Michael, as the title tells you, meets a whale. But whales are not supposed to be in his part of the river Thames. And whales are not supposed to be able to communicate directly with humans but this whale can and he has come specifically to talk to a child. His grandfather has told him a child will listen and a child will share his important message about degradation of the environment and the distress humans are causing whales.
"He showed me the bottom of the sea, a coral reef lay dying and littered with rubbish. I saw a sperm whale being winched bleeding out of the sea, a leatherback turtle caught up in vast fishing nets, along with sharks and dolphins. There was an albatross, hanging there, limp and lifeless. ... He showed me skies so full of smoke that day had become night, and below them the forests burning. ... You are killing the world. Tell a child ... only a child will put it right."
Companion book:
Bookseller blurb: At sunrise, young Michael spots a whale on the shores of the Thames and thinks he must be dreaming. But the creature is real and it has a message for him – one that only an open-minded child can deliver to the rest of the world. The whale warns that the earth’s days are numbered and that humans must put right the damage they are doing, but how can Michael fulfil his promise to tell others when neither his teacher nor his classmates will believe his story? Within hours, the city and the wider world have learned of London’s remarkable visitor, and all eyes are on the whale’s struggle against the receding tide. Michael must now join his new friend in a race against time to reach the ocean, and hold fast to his promise in the race to save the world itself.
Do you have a favourite children's book illustrator? I have lots - but one that would most certainly make my top twenty list would be Christian Birmingham.
This is a slim book with only 80 pages but it is also a powerful story with a strong environmental message. Even though the publication date is 2009 I think this book is still available. Readers in your library will love this story even more when they discover it is based on real events. In 2006 a whale did swim up the Thames as far as a Battersea Bridge and sadly, like the whale in this book, she did not survive.

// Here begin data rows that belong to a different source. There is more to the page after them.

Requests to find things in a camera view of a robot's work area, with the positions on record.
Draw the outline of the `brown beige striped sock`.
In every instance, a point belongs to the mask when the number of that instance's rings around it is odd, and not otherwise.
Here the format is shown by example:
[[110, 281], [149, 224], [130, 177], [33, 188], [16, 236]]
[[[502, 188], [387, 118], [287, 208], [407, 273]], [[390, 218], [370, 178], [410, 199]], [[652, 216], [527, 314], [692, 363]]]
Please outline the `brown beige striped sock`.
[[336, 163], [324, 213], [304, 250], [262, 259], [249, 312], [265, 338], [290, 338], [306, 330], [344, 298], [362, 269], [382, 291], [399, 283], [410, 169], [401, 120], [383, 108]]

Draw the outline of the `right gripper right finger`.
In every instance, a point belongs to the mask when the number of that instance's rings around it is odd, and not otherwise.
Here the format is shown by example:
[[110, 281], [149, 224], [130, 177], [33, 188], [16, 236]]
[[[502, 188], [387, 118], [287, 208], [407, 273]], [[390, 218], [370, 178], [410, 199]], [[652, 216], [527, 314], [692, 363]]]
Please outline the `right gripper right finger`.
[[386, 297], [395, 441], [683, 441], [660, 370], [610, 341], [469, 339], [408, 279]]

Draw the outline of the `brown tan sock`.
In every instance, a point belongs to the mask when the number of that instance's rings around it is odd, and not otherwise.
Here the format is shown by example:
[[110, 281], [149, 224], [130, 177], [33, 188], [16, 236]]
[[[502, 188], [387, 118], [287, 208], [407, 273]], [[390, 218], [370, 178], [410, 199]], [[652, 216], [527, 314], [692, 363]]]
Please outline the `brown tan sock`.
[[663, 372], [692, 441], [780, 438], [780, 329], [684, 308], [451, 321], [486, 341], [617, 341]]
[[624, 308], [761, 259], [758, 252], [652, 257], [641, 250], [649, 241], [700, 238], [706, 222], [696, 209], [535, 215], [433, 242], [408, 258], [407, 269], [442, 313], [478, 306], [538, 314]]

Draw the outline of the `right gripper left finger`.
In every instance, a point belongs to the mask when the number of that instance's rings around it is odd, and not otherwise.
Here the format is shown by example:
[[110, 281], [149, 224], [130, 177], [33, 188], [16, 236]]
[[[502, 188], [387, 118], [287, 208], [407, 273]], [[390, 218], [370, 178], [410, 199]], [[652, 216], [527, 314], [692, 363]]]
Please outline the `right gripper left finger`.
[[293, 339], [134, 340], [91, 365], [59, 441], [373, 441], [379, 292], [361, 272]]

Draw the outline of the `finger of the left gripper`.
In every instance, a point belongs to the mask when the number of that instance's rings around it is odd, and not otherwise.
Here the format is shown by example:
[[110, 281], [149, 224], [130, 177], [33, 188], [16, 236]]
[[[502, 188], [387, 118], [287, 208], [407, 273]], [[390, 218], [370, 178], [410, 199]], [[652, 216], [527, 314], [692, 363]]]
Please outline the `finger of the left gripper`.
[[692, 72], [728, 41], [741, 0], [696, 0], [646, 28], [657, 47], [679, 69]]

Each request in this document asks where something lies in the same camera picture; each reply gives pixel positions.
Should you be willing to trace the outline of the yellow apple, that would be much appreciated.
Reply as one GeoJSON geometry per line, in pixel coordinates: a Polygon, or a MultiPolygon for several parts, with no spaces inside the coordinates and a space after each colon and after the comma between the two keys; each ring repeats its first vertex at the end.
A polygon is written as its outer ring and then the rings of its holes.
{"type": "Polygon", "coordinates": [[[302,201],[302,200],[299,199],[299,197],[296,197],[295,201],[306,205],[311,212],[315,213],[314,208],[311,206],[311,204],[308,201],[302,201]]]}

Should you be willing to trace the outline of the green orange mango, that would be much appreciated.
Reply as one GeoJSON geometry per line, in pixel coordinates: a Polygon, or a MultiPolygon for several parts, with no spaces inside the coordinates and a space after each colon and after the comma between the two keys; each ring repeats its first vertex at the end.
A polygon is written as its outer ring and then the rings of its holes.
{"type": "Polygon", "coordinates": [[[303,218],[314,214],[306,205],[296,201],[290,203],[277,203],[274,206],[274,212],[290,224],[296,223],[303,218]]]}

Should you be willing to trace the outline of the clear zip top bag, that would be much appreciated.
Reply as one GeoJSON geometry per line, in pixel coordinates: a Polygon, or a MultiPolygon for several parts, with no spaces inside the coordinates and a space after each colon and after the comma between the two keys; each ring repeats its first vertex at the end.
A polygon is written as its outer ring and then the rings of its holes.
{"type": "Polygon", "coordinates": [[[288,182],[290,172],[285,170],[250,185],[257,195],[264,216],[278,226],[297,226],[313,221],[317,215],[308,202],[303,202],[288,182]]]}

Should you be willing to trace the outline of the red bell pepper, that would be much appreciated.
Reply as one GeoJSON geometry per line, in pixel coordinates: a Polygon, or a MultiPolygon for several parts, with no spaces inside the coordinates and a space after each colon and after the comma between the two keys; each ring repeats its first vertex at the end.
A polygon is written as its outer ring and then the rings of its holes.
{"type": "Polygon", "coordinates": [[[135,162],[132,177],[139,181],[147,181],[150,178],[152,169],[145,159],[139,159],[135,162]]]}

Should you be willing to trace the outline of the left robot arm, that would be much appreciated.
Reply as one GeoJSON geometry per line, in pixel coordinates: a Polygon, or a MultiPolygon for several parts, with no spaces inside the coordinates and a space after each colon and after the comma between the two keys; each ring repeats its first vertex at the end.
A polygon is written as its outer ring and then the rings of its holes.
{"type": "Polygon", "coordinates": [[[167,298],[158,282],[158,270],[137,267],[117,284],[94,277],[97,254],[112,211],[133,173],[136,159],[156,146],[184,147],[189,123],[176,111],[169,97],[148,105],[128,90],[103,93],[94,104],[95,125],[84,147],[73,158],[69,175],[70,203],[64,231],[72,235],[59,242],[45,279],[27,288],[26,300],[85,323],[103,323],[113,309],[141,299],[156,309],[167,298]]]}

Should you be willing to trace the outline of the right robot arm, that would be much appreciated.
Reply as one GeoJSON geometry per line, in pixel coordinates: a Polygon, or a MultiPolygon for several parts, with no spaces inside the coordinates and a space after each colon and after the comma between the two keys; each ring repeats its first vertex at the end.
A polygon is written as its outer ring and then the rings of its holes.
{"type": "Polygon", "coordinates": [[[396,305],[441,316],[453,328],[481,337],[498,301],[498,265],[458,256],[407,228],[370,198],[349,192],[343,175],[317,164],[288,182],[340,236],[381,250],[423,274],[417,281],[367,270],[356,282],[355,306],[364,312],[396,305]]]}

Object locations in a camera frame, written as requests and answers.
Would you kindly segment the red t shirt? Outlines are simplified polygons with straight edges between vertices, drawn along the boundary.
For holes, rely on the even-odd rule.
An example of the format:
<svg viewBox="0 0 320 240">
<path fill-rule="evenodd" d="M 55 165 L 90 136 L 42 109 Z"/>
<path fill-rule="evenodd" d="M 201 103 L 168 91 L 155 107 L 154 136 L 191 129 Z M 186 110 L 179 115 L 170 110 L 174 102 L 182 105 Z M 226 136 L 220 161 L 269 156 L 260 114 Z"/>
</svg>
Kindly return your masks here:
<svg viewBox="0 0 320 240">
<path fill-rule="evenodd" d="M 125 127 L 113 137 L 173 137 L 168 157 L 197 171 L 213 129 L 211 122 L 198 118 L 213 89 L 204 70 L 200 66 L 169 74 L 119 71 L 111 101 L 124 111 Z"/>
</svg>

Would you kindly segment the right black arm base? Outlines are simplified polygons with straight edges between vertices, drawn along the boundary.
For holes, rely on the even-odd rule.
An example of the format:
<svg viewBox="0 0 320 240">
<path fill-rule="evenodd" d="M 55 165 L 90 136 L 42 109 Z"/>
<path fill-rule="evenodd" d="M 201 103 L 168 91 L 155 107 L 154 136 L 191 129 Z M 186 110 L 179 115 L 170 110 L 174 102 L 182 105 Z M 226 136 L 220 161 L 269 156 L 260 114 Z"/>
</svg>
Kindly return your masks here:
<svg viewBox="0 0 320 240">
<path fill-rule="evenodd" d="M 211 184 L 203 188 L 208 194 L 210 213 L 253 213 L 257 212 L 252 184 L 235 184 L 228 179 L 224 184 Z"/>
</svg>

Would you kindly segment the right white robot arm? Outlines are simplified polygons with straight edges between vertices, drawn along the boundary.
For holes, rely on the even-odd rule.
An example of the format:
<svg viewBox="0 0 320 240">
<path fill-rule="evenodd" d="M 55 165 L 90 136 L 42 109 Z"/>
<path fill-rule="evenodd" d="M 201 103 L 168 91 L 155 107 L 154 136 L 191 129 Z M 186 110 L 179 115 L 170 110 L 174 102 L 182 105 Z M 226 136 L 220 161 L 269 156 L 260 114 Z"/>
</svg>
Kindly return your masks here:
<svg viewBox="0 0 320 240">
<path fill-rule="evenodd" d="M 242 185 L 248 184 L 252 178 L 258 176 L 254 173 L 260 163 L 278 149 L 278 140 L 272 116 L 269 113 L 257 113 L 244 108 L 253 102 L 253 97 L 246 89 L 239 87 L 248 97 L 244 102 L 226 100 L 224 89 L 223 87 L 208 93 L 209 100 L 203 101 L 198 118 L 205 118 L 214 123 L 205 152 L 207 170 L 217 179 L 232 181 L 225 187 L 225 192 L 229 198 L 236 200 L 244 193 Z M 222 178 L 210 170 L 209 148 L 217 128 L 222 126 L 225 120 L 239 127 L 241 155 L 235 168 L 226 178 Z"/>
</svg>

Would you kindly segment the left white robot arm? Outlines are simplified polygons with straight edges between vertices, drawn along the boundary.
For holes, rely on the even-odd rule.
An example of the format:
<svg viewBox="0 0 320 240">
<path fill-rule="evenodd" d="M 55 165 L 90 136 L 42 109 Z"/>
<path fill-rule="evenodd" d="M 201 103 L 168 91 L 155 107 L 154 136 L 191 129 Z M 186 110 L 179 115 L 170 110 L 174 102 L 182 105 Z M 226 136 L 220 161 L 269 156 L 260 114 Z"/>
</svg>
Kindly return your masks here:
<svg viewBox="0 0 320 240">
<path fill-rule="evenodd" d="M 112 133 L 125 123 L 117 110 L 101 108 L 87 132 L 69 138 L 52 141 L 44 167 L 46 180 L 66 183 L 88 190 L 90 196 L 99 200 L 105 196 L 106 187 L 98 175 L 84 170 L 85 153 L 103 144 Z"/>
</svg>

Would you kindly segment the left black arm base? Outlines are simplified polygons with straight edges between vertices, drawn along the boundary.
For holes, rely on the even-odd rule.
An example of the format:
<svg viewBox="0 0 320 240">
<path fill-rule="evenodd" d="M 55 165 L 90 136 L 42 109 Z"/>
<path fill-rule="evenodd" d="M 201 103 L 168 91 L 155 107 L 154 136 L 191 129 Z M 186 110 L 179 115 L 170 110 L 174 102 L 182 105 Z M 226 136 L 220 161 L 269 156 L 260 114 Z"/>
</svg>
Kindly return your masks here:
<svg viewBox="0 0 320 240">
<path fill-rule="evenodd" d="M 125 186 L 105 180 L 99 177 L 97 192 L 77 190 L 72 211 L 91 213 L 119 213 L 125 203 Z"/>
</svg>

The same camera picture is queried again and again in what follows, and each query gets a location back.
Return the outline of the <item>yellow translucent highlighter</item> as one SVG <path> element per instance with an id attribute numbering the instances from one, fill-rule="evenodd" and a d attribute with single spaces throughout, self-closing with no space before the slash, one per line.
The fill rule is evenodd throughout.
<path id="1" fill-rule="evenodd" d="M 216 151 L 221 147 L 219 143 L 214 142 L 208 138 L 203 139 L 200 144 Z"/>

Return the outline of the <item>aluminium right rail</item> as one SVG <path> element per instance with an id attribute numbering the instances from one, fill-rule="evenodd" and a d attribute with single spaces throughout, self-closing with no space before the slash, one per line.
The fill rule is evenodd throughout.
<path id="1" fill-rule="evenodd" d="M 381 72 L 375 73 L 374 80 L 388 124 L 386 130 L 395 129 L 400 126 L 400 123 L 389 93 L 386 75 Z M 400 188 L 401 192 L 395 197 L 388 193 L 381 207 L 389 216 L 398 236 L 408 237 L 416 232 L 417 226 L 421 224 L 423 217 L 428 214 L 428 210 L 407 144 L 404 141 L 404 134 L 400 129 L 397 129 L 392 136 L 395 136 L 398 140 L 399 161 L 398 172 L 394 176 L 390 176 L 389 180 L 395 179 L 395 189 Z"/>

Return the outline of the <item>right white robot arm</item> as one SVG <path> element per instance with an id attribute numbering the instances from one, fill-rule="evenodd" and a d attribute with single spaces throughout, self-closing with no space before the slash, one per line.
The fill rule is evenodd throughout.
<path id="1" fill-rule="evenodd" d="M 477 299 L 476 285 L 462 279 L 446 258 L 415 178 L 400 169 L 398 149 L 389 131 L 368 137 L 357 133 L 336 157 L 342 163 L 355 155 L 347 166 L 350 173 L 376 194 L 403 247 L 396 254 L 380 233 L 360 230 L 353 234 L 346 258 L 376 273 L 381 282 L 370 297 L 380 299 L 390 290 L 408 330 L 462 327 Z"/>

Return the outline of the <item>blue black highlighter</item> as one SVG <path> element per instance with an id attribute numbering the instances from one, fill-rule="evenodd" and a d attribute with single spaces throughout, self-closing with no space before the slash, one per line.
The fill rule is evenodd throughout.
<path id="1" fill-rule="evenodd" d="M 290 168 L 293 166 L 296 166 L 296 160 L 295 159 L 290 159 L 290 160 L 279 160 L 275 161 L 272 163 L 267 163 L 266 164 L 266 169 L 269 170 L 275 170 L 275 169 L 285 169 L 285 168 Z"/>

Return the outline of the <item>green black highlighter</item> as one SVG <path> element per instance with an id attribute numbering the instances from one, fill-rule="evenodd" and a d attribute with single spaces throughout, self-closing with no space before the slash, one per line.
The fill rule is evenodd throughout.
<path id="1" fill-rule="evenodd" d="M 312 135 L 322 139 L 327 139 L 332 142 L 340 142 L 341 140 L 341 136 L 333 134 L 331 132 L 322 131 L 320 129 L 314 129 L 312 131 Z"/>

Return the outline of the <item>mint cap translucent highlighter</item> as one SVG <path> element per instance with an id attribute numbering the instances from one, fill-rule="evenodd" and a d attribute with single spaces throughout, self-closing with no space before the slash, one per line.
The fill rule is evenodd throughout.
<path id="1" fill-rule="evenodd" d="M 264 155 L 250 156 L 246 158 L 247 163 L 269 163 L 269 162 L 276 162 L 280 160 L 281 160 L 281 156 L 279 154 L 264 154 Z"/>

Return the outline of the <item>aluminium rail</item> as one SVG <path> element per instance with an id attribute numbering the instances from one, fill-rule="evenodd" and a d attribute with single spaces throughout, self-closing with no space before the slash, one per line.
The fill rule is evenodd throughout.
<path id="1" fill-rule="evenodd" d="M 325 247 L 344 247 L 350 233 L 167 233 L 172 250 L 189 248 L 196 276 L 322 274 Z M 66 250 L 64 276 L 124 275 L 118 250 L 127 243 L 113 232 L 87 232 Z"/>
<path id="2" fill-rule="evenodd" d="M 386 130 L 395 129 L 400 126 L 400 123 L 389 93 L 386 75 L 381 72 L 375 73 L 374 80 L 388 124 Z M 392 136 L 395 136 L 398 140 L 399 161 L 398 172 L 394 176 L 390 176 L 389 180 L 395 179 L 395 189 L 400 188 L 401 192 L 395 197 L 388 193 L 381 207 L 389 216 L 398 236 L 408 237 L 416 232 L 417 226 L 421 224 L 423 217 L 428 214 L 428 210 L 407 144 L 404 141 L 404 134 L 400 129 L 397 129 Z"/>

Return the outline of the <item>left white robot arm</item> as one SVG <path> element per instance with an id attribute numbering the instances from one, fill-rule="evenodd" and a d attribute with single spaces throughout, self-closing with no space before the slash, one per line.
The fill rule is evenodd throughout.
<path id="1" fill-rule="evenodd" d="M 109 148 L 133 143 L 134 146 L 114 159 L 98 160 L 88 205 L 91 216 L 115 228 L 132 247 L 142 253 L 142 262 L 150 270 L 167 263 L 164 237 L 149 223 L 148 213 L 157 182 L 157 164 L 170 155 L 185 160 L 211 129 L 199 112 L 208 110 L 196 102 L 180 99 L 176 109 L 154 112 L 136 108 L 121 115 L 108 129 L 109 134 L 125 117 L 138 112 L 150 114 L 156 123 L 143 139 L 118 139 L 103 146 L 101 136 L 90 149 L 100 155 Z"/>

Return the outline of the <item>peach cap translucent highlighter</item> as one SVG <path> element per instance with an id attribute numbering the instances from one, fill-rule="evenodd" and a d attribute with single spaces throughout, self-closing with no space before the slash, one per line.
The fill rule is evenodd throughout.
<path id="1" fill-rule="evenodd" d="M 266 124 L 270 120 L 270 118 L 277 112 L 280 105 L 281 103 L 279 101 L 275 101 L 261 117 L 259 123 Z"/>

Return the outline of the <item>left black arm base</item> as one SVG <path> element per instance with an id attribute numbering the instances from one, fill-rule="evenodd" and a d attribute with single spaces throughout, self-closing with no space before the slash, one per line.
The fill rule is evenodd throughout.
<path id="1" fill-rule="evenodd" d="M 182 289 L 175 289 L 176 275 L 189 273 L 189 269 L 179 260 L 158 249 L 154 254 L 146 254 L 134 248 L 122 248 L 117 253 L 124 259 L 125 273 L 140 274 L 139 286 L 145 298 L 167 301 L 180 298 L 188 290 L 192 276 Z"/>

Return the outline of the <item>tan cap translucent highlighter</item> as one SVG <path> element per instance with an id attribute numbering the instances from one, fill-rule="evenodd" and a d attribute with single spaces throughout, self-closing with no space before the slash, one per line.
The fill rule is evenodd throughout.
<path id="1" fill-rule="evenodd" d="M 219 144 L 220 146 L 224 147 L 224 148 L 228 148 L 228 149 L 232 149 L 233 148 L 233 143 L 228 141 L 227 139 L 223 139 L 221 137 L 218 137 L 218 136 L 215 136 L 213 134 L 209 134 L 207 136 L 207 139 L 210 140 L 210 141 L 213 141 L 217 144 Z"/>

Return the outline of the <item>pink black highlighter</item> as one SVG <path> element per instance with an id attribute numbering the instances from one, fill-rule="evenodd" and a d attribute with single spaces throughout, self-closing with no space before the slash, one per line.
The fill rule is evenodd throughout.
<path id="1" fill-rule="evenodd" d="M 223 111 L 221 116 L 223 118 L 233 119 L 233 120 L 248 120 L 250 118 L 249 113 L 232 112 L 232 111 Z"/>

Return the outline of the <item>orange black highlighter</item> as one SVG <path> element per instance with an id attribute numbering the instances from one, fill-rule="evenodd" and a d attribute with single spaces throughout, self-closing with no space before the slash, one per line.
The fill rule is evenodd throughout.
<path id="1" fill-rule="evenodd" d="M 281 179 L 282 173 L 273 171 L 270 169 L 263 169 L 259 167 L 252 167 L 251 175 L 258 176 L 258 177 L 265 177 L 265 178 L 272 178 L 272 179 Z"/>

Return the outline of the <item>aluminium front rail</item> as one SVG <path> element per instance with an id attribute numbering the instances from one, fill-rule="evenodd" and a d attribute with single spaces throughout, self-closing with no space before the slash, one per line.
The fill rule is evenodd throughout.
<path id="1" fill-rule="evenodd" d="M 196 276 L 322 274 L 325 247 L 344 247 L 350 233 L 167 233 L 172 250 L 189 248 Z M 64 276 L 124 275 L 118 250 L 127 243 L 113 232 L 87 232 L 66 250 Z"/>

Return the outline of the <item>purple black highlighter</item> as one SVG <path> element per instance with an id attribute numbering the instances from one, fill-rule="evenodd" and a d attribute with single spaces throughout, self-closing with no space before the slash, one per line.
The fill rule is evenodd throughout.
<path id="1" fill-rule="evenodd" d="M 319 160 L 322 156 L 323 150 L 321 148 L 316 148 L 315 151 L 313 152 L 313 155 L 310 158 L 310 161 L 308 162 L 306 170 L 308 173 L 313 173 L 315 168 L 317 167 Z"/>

You might have this book in your school library because it is a Premiers Reading Challenge title Grades 5&6 [1038].
Michael Morpurgo was 2003–2005 Children's Laureate, has written over 100 books and is the winner of many awards, including the Whitbread Children's Book Award, the Smarties Book Prize, the Blue Peter Award and the Red House Children's Book Award. His books are translated and read around the world and his hugely popular novel War Horse is now both a critically acclaimed stage play and a highly successful film.
Christian Birmingham is considered one of the best young illustrators working today. After receiving a degree in Illustration from the Exeter College of Art he has gone on to illustrate many books for children such as A Kitten Called Moonlight by Martin Waddell and several titles by Michael Morpurgo, including The Wreck of the Zanzibar, named the Whitbread Children's Book of the Year in 1995.